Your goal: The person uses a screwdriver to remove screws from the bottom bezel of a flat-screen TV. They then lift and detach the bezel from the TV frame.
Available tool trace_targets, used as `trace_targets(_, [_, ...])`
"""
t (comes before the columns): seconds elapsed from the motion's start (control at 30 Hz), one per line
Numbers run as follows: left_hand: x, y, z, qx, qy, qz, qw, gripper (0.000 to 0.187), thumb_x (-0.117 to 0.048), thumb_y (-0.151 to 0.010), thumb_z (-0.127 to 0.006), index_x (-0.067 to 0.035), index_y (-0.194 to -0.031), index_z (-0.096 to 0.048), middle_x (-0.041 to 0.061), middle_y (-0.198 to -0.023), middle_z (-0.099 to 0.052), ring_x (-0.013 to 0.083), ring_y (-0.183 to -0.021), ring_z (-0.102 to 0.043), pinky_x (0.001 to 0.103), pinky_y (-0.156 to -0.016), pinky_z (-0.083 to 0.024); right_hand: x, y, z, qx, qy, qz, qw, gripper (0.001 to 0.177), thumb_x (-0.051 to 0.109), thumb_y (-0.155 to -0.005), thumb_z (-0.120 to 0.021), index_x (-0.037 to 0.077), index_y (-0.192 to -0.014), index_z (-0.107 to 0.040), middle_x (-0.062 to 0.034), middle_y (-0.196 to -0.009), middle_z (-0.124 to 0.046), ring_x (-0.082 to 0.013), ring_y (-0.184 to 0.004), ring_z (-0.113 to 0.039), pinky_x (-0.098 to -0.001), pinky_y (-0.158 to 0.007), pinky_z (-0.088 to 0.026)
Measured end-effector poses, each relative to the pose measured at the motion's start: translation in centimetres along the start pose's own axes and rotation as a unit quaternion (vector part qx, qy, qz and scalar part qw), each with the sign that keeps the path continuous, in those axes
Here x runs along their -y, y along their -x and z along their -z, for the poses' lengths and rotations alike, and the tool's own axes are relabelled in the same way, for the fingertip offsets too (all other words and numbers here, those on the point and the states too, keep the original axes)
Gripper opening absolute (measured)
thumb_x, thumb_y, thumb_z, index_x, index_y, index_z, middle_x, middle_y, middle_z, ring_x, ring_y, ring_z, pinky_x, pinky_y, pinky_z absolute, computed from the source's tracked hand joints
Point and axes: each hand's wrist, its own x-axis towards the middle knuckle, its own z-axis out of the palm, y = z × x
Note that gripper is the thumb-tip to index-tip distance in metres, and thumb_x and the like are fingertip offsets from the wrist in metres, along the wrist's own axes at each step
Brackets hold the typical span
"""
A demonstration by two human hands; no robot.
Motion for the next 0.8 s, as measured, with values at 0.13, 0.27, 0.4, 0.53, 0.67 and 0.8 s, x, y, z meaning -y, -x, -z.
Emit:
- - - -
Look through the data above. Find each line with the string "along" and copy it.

The answer.
Measured end-effector poses, each relative to the pose measured at the motion's start: translation in centimetres along the start pose's own axes and rotation as a unit quaternion (vector part qx, qy, qz and scalar part qw), each with the sign that keeps the path continuous, in those axes
Here x runs along their -y, y along their -x and z along their -z, for the poses' lengths and rotations alike, and the tool's own axes are relabelled in the same way, for the fingertip offsets too (all other words and numbers here, those on the point and the states too, keep the original axes)
Note that gripper is the thumb-tip to index-tip distance in metres, and thumb_x and the like are fingertip offsets from the wrist in metres, along the wrist's own axes at each step

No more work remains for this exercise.